See Table 3 of the paper for scaling results at 1K, 10K, 100K, 250K, and 500K training sizes.

## Intended use and limitations

**Intended use.** This model is intended as an automated first-pass filter for detecting pro-ISIS Arabic social media content in research settings — for example, as a cost-effective precursor to a more expensive taxonomy-guided LLM classifier that verifies flagged posts, or as a baseline for Arabic extremism-detection research. The label `ISIS` should be read as "appears to endorse, recruit for, or glorify ISIS-affiliated groups" rather than as "mentions ISIS"; the training corpus includes many NOT-ISIS tweets that reference ISIS in neutral or opposing terms.

**Out-of-scope use.** The model has not been validated for:

- Non-Arabic languages (including Arabic-script text in other languages).
- Extremism from other ideological movements (e.g., far-right, other jihadist groups, white-supremacist content). It is trained specifically on ISIS-era material.
- Automated enforcement, account suspension, or any high-stakes moderation decision without human review. False positives on this task have real consequences for individuals.

**Limitations.**

- **Temporal drift.** The underlying Twitter archive is from 2015, when ISIS messaging took specific linguistic forms. Current extremist rhetoric — ISIS-inspired or otherwise — may differ. Performance on recent content is unlikely to match the reported numbers.
- **Dialectal coverage.** Although MARBERT was pretrained on dialectal Arabic, the training labels were generated by an LLM and may underrepresent some dialects and script variants.
- **Label noise.** Training labels come from an LLM (GPT-4o with a taxonomy-guided prompt), not human adjudication. While the paper validates the taxonomy against human judgment on a 2,000-tweet evaluation set, individual training labels may be noisy.
- **Content-type mismatch.** The model was trained on short tweets. Longer documents or multimodal content will be truncated at 128 tokens and performance is undefined.

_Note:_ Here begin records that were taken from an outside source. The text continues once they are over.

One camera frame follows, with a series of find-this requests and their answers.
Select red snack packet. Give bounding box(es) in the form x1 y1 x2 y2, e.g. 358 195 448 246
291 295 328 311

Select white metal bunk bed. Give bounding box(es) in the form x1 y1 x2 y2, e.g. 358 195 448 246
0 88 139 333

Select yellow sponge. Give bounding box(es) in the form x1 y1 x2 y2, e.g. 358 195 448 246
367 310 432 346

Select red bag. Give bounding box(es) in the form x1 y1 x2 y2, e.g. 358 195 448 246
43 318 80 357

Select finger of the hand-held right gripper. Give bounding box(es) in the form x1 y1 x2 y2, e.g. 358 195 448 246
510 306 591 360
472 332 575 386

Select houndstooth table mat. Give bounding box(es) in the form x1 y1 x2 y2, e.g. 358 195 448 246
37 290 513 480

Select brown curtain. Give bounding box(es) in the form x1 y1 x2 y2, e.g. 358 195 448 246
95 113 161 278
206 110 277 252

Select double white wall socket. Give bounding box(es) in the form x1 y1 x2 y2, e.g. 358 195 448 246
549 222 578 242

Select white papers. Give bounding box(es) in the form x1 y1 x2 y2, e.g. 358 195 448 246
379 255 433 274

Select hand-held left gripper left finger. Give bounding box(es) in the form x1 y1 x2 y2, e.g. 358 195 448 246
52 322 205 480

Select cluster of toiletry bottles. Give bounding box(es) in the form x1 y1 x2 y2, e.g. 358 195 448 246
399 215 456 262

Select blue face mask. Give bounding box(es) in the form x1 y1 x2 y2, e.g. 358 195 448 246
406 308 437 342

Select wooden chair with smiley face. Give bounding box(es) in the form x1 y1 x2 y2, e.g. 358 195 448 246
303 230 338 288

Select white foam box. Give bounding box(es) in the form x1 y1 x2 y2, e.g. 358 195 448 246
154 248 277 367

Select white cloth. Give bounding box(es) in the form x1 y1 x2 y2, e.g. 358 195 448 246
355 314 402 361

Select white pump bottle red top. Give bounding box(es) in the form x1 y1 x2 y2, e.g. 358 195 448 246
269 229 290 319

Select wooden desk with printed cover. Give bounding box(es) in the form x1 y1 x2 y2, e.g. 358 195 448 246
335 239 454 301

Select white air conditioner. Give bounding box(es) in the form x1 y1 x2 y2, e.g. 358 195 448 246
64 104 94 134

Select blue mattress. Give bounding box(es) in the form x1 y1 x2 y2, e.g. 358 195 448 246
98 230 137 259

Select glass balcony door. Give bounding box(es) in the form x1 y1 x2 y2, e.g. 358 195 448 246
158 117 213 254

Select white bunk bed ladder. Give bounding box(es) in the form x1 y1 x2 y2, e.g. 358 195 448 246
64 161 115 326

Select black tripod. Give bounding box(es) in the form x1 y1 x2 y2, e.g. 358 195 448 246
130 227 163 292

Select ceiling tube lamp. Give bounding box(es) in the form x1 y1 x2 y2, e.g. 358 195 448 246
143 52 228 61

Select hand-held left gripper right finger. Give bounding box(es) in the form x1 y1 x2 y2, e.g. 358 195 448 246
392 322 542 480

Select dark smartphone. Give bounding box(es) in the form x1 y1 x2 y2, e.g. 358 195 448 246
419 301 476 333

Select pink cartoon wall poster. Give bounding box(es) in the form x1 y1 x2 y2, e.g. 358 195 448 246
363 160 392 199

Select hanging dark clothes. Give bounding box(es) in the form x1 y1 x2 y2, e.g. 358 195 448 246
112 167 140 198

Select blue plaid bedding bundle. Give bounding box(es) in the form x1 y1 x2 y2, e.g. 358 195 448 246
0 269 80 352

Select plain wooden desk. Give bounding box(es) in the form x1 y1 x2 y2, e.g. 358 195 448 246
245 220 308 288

**Ethical considerations.** Extremism classification is sensitive. Users should consult the accompanying paper's *Limitations* and *Ethical Considerations* sections before deploying this model in any setting beyond research. The model is released under CC-BY-4.0 to encourage responsible use, but redistribution of model outputs on individuals should comply with relevant laws and platform policies.